▶ PROBLEM DESCRIPTION
Work out the number of lines below containing the word "positions" and give nothing besides it.

▶ MATERIAL PROVIDED
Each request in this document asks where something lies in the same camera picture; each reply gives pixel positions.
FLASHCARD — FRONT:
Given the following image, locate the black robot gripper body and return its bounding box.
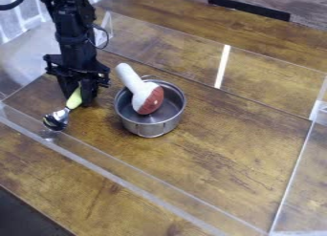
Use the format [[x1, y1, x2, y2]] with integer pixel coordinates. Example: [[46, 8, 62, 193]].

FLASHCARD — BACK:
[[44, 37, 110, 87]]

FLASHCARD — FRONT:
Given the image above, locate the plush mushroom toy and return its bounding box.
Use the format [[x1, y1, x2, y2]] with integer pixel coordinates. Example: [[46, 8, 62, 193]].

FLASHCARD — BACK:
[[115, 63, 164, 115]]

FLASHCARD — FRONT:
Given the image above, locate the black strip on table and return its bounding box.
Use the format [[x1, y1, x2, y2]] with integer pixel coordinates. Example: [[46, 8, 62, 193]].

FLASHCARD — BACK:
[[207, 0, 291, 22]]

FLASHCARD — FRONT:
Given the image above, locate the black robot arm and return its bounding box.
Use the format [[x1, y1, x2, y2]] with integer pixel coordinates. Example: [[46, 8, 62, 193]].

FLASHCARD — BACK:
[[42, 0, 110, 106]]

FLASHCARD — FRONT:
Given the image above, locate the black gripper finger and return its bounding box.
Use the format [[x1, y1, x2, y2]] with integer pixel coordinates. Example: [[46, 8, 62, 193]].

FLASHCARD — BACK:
---
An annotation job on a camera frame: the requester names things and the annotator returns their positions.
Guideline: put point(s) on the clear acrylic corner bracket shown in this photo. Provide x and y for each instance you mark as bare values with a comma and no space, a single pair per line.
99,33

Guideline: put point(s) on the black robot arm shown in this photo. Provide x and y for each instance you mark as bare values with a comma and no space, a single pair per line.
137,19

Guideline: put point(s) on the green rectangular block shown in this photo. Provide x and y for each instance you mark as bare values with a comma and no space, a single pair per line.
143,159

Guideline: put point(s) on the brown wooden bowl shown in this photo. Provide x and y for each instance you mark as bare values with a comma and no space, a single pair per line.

▶ YOUR RESPONSE
2